We have progressed since the previous questions on this topic that we asked here and here and would appreciate any information about future plans or recent development on this front. We are making and ingesting CSVs successfully but want to make sure the final tables are as close to the main public Qserv ones as possible.

Many thanks,

Raphael.

price · July 26, 2021, 4:44pm

I don’t know about LSST database loading scripts in general or qserv in particular, but from doing large loads into MySQL databases in the past, I think you should avoid loading via CSVs if you can at all help it. Loading via a CSV is slow because parsing the CSV is a much slower operation than writing into the database.
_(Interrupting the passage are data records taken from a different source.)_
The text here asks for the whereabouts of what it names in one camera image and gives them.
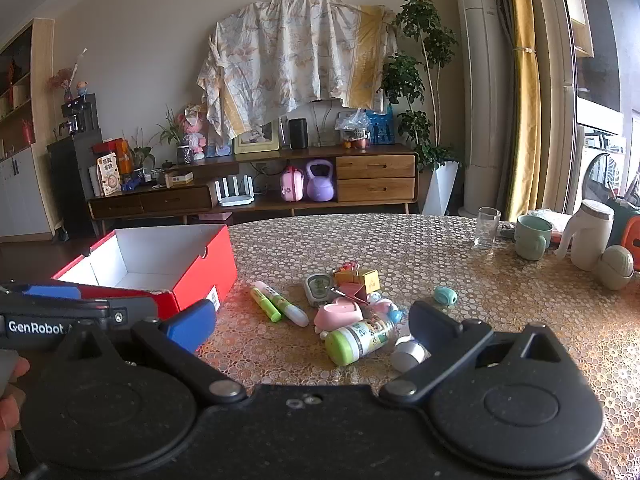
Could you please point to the pale green mug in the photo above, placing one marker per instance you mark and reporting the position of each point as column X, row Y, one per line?
column 531, row 240

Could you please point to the small red pink toy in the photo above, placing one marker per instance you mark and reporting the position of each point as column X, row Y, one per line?
column 350, row 266

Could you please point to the small yellow box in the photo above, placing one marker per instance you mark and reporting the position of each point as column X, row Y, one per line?
column 367, row 279

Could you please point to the orange box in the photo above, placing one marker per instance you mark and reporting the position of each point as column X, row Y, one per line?
column 122, row 157

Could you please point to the white planter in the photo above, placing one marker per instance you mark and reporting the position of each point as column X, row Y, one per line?
column 439, row 190

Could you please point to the round green white container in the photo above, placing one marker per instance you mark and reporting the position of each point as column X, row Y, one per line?
column 615, row 267

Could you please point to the wooden tv cabinet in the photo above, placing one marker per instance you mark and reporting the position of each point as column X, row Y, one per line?
column 375, row 180

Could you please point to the black coffee machine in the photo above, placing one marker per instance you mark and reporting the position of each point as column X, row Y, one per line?
column 80, row 112

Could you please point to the green highlighter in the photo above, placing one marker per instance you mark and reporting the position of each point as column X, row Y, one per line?
column 266, row 305

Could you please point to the small cardboard box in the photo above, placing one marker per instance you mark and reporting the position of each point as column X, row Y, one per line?
column 179, row 180

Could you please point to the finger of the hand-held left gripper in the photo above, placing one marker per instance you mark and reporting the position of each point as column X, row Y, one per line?
column 50, row 291

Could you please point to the pink toy suitcase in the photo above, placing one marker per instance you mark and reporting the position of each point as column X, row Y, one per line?
column 292, row 186

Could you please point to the small potted plant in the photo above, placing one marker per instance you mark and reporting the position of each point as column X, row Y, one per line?
column 175, row 135

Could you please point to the tall green plant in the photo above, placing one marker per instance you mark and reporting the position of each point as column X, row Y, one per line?
column 420, row 80

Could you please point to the black water dispenser cabinet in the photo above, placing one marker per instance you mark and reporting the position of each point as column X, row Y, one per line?
column 70, row 185

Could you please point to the purple kettlebell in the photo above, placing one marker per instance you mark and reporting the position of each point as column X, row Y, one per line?
column 320, row 187

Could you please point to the yellow photo frame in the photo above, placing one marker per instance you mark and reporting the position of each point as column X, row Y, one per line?
column 256, row 140

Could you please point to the white tower air conditioner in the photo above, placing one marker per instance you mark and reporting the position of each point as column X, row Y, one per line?
column 485, row 100

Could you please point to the wooden bookshelf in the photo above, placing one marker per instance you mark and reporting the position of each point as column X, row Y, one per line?
column 20, row 160

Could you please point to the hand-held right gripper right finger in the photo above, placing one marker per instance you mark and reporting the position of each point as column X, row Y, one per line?
column 432, row 322

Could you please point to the vase with pink flowers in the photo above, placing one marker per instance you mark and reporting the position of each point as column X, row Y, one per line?
column 65, row 85

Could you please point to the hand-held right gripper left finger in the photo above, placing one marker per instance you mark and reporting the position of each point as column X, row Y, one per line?
column 192, row 327

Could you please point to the pink doll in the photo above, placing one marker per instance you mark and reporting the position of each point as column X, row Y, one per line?
column 195, row 132

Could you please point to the floral draped cloth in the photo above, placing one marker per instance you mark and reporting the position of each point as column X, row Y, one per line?
column 290, row 55

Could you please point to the clear drinking glass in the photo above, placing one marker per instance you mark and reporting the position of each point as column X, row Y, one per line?
column 486, row 230

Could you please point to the yellow curtain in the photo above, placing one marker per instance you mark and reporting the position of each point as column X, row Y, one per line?
column 524, row 110

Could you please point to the printed snack box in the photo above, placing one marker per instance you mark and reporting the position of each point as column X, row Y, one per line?
column 109, row 175

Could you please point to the small cartoon toy figure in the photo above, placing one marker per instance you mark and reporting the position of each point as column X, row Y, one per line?
column 381, row 306

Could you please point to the pale green digital timer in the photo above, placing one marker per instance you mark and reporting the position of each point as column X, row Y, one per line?
column 316, row 290

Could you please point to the red cardboard box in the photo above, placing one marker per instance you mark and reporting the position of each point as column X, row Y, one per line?
column 200, row 270

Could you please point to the pink binder clip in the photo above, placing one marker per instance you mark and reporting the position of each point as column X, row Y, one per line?
column 352, row 292

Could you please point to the teal pencil sharpener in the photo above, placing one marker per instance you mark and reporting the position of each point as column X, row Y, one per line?
column 444, row 296

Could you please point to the white green marker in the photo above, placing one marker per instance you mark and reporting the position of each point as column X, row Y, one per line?
column 287, row 307

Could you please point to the leafy potted plant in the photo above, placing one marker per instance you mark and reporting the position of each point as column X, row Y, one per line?
column 140, row 155

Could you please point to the electric fan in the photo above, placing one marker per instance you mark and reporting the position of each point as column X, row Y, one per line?
column 602, row 177

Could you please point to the green-capped white bottle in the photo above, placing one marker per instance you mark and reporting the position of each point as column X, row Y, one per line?
column 357, row 340

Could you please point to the black speaker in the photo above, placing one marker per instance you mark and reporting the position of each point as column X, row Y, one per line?
column 298, row 134

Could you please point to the clear plastic bag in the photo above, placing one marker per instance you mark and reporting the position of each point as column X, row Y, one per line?
column 354, row 127

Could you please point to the orange container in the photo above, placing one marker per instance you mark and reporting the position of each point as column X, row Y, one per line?
column 631, row 232

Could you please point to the person's left hand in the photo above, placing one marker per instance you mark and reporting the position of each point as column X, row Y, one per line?
column 12, row 412

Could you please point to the white jug with lid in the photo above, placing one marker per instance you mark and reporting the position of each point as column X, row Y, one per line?
column 590, row 240

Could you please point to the white router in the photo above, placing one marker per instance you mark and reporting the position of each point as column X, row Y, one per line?
column 235, row 195

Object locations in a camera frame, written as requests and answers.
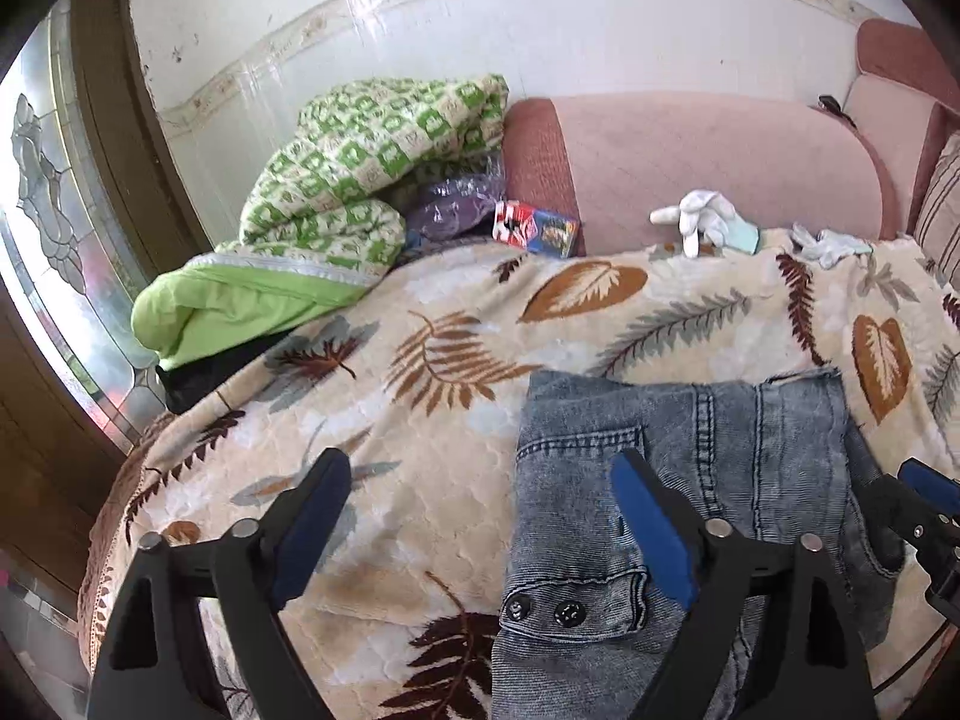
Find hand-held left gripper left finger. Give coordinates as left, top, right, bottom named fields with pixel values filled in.
left=86, top=447, right=353, bottom=720

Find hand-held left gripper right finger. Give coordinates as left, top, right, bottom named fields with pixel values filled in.
left=609, top=448, right=878, bottom=720

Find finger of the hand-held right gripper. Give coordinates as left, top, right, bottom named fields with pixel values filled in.
left=862, top=474, right=938, bottom=545
left=896, top=457, right=960, bottom=522

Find grey denim pants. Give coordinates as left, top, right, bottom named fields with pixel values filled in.
left=491, top=369, right=927, bottom=720

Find leaf printed blanket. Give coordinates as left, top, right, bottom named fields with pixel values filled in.
left=79, top=236, right=960, bottom=720

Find pale crumpled glove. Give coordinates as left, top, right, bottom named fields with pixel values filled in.
left=790, top=223, right=875, bottom=271

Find striped floral cushion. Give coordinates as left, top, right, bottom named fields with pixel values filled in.
left=911, top=131, right=960, bottom=286

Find white glove with teal cuff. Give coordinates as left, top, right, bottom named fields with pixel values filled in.
left=649, top=190, right=762, bottom=257

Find small colourful box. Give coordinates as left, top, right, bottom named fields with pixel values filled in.
left=491, top=200, right=582, bottom=257

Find purple plastic bag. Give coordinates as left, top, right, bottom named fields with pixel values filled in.
left=405, top=154, right=511, bottom=241

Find green checked quilt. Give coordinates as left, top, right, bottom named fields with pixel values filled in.
left=131, top=73, right=511, bottom=372

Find pink sofa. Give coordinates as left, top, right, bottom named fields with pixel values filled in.
left=501, top=19, right=960, bottom=260

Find small black object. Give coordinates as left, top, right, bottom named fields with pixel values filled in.
left=817, top=94, right=860, bottom=128

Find stained glass door pane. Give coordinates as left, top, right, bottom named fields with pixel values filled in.
left=0, top=11, right=166, bottom=451

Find brown wooden door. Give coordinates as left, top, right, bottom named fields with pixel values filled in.
left=0, top=0, right=218, bottom=691

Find black cable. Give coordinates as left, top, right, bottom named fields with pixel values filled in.
left=874, top=615, right=960, bottom=698

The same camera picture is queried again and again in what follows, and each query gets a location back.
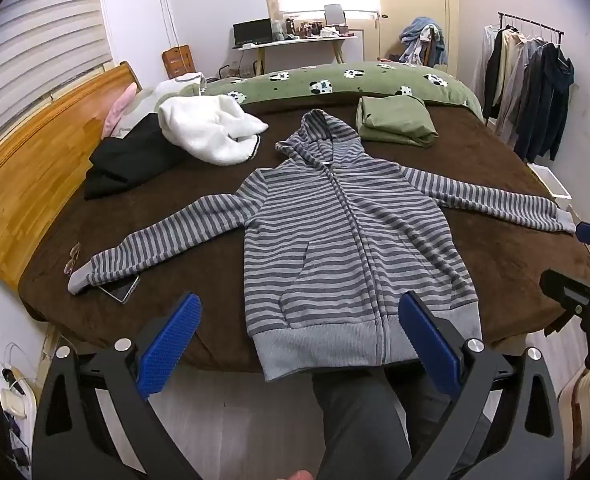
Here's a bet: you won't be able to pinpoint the white fleece jacket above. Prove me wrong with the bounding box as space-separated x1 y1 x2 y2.
157 95 270 167

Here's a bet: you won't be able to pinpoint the brown bed blanket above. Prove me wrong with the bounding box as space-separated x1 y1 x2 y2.
19 97 590 373

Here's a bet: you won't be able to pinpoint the pink pillow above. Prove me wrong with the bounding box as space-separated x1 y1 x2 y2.
101 82 140 138

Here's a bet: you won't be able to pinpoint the white hanging garment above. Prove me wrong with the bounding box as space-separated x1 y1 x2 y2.
475 24 500 111

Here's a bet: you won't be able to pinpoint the pale green pillow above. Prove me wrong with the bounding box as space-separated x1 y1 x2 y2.
152 72 208 111

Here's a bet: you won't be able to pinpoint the grey striped zip hoodie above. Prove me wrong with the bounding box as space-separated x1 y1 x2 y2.
67 108 577 382

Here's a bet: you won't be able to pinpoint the grey hanging coat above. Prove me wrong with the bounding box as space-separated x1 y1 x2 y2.
497 37 546 146

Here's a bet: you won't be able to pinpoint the folded olive green garment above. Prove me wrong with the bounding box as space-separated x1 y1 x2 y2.
356 95 439 148

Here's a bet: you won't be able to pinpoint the group of bottles on desk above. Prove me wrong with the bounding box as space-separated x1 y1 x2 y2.
272 17 356 40

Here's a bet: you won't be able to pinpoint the white plastic bin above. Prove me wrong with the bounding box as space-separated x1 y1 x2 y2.
527 162 573 201

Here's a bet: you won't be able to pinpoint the long dark hanging coat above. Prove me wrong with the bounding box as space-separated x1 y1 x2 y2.
512 42 558 161

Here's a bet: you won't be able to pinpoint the pile of clothes on chair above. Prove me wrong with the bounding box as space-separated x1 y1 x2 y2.
399 16 448 67

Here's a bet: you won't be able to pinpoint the white wall cable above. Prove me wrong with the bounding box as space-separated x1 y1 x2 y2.
160 0 182 53

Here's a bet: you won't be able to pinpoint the black clothes rack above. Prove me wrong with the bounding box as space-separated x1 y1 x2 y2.
497 11 566 36

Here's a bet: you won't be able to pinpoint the wooden chair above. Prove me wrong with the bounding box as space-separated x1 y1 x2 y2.
162 45 196 80

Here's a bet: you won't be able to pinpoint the white desk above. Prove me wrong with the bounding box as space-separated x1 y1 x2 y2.
232 35 360 76

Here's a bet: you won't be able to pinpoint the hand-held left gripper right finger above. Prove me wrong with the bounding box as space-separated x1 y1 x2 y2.
397 290 570 480

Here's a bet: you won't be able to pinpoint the beige hanging coat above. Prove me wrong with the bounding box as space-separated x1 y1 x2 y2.
495 30 528 111

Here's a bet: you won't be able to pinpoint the smartphone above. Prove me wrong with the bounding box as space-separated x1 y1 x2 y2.
97 274 140 305

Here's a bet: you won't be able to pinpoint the person's grey trousers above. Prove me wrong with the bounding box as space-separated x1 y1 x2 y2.
311 362 496 480

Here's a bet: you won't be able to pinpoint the striped window blind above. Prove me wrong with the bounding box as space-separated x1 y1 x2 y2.
0 0 114 153

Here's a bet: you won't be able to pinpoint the wooden headboard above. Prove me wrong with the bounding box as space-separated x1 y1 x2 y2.
0 60 143 291

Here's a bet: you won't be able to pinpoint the green panda print blanket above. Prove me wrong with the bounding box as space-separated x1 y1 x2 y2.
200 61 484 121

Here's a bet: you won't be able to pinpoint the black hanging coat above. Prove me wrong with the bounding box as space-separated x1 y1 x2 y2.
484 27 513 121

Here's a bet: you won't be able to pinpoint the navy hanging jacket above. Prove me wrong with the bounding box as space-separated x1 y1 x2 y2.
540 42 576 162

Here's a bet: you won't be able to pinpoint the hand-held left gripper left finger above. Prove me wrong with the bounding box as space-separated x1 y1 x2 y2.
31 291 203 480

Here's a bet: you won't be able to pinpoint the eyeglasses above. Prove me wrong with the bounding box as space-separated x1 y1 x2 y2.
64 242 83 276
If you’ve already got the data in memory, then load it into the database directly from there.
You should probably also avoid the asAstropy method, as it’s known to be slow too.

hsinfang · July 26, 2021, 8:02pm

Recent versions of the stack do include pipelines to generate parquet files that are almost standardized to our DPDD. We do not plan to ingest afw tables directly.

I’ve done some Qserv catalog ingest starting with the stack’s parquet outputs such as the objectTable_tract dataset from butler repos; https://dmtn-170.lsst.io/ is my previous writeup of the process, including what tools/workarounds were used. The tooling is evolving quickly but the overall concepts in this DMTN still pretty much reflect my current understanding. You might want to take a look as a reference.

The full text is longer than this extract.